01-10-2013

Docs Find a Home in Prague

By

    PRAGUE: The vibrant Czech documentary scene was in evidence at a presentation of ten documentary works-in-progress premiering in the 2013-2014 season, a lead-up to the main event of the year: the Jihlava IDFF www.dokument-festival.com.

    Some 200 people packed the Svetozor Cinema for the 30 September 2013 event, co-sponsored by the Czech Film Center and the Institute of Documentary Film (IDF) . Svetozor, which now offers Monday evening screenings of documentary films, hosted the presentation for the first time. The weekly screenings are providing a venue for theatrical releases of docs, a luxury in most other territories, but here standing as a comment on the honoured position documentary films hold in the Czech Republic.

    The ten films presented by their producers and directors were selected as the most outstanding amid a crop of some 80 documentaries in various stages of production. The ten represented a vivid cross-section of styles and topic, beginning with Gottland, an omnibus film based on a best-selling Polish book, directed by FAMU film students and produced by young company-on-the-rise Nutprodukce , with its mix of animation and live action.

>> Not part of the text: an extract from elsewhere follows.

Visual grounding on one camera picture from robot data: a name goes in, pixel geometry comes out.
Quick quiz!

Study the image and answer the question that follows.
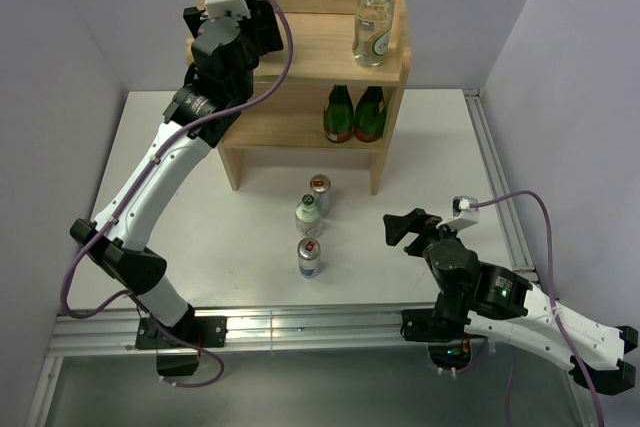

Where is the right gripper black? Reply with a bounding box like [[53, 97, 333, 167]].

    Other standouts included Eugenic Minds by Pavel Stingl for award-winning producer Jiri Konecny of K2 and Endorfilm, using mesmerizing archival footage to examine the role of selective breeding and sterilization in Nazi-era Germany.

    Equally as stylish were the clips from Long Live Hunting, another Nutprodukce film directed by Jaroslav Kratochvil. The documentary is unexpectedly filled with lushly photographed images of hunts that could double for modern-day echoes of Flemish still-life paintings, but jarred by the blood and guts of slaughter wildlife.

    A film destined to stick in the minds of viewers is Through the Looking Glass by Veronika Liskova and produced by Vernes. The film takes a disconcertingly comedic approach to the subject of paedophilia.

    Industry types are likely to check out the latest offerings of former enfant terrible Filip Remunda whose Slovak/Czech production Jazz Wars directed by Robert Kirchhoff is at its core a portrait of culture wars between its American and Czechoslovak antagonists; and Miroslav Janek’s affectionate and unvarnished portrait of the former first lady (and first wife of Vaclav Havel) on what would have been her 80th birthday year, Olga 80 produced by Film & Sociologie.

    All of the films presented are listed in the annual catalogue of Czech documentary films, which will be distributed at Jihlava IDFF.